What you need to know:
- The report places Kenya in 11th place, with its highest ranking for personal freedom, entrepreneurship and opportunity.
- Rwanda received high marks for its economy and governance and is the most improved country in Africa over the past 10 years.
- Tanzania received a less favourable rating and is ranked the least improved country since 2009.
Kenya and Rwanda are the only East African countries to make the top dozen most prosperous states in Africa, according to a new report.
The Legatum Institute’s 2016 Africa Prosperity Report reveals how economic growth across Africa is not necessarily being translated into higher levels of prosperity in individual countries.
Researchers at the international think tank, which is based in London, sought to determine what level of prosperity African countries can and should be expected to deliver, given their level of wealth.
The report released on Wednesday places Kenya in 11th place, with its highest ranking for personal freedom, entrepreneurship and opportunity and only its low status for safety and security.
Rwanda, in eighth place, received high marks for its economy and governance and is the most improved country in Africa over the past 10 years, according to the report.
It notes that while Rwanda may have less than a third of Angola’s wealth, it has been far more successful at creating a prosperous nation.

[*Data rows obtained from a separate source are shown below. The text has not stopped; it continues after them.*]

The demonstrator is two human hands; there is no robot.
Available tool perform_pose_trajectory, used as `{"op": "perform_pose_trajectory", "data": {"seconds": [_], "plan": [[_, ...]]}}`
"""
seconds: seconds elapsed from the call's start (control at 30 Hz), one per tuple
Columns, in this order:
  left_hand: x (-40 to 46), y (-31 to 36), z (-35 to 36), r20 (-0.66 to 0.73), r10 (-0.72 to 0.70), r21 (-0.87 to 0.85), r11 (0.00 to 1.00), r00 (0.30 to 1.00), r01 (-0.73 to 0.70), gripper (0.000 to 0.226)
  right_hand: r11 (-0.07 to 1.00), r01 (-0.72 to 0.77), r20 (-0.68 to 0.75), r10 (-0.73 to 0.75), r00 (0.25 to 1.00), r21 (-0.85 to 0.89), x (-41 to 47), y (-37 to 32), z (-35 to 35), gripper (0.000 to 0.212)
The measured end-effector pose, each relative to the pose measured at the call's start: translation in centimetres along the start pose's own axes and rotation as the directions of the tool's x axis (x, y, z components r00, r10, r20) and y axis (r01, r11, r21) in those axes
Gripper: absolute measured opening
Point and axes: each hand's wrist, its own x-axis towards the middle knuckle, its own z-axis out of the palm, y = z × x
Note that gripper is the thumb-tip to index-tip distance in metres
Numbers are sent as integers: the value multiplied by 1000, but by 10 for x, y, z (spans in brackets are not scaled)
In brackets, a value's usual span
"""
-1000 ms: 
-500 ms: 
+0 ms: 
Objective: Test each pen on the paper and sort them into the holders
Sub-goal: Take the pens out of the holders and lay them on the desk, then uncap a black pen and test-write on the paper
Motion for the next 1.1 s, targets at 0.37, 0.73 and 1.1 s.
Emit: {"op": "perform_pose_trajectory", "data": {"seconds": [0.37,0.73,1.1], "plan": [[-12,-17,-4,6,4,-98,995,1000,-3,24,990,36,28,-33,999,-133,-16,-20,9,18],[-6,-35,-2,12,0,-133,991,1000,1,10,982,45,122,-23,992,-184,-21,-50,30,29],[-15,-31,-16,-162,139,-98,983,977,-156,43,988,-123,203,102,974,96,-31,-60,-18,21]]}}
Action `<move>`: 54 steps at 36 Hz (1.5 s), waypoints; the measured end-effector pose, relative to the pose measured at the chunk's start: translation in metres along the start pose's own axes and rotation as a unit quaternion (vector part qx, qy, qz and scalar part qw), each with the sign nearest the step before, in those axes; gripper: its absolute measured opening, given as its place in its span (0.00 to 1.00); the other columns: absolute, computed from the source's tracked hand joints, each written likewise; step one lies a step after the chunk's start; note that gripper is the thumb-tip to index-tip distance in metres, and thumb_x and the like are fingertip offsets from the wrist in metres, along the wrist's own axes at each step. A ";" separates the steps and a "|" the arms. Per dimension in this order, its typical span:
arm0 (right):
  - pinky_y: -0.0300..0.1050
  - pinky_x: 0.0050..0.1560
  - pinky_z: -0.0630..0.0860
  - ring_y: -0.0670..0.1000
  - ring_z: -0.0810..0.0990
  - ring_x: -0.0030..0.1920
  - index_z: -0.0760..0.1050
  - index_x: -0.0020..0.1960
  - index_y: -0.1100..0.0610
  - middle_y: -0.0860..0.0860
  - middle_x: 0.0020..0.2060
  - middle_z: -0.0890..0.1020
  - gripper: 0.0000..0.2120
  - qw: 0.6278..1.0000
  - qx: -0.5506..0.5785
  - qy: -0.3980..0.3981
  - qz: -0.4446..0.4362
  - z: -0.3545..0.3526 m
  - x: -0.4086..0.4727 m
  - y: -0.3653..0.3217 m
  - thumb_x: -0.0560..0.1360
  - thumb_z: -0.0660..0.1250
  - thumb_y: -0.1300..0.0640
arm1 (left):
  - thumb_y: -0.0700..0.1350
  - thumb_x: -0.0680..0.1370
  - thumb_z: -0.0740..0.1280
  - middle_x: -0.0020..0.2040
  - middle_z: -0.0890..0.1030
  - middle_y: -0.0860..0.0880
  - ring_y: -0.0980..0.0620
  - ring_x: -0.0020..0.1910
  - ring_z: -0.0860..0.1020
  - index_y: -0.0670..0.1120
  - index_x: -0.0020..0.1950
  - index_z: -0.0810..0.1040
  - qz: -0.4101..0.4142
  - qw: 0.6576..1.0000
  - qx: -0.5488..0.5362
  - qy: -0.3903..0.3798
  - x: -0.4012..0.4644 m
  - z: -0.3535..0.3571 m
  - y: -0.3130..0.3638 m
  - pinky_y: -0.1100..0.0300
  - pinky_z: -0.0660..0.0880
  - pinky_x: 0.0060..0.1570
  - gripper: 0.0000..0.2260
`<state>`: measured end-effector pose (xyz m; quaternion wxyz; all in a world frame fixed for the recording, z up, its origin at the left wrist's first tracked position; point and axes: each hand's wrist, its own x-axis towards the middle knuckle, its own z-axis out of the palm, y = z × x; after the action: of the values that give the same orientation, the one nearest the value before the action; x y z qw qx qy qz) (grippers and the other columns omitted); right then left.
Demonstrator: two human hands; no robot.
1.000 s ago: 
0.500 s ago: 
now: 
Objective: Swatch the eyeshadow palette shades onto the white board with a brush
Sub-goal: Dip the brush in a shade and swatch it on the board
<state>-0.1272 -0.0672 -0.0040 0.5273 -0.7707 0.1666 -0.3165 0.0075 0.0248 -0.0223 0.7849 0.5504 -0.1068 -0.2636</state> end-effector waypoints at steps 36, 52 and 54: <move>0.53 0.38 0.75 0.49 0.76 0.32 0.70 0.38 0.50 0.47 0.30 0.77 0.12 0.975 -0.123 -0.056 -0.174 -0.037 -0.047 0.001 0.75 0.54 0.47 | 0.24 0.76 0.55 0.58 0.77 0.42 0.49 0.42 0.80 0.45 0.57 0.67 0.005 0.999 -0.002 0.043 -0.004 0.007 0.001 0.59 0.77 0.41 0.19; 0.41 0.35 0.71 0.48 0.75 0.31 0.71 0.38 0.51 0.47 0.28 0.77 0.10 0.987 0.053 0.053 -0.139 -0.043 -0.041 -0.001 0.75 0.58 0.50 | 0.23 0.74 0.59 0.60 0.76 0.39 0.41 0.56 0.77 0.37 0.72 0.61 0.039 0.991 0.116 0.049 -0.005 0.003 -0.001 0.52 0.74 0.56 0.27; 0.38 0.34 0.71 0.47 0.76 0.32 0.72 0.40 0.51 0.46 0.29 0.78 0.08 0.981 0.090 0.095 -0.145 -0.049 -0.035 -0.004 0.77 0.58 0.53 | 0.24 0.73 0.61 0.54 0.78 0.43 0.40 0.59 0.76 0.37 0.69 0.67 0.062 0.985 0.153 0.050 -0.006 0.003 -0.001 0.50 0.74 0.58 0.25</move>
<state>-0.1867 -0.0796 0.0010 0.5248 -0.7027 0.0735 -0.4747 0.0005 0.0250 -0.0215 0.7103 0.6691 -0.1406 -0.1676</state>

Even though its GDP per capita is $1,661, it came at the top of the ranking due to the significant reforms it has made recently to strengthen the rule of law and reduce corruption.
Tanzania received a less favourable rating and is ranked the least improved country since 2009.
The report makes its ranking by assessing a country’s level of wealth (GDP per capita) modelled against its overall ranking in the think tank’s own Prosperity Index, using eight economic and social factors including entrepreneurship & opportunity, governance, education, health, safety & security, personal freedom and social capital.
The results — set out in a league table — show, for the first time, the Prosperity Gap in each African country.
“Countries that are over-achieving often have relative low levels of wealth yet have created a Prosperity Surplus by offering their citizens wider socio-economic benefits such as civil liberties, a strong judiciary and a diverse economy,” says the report.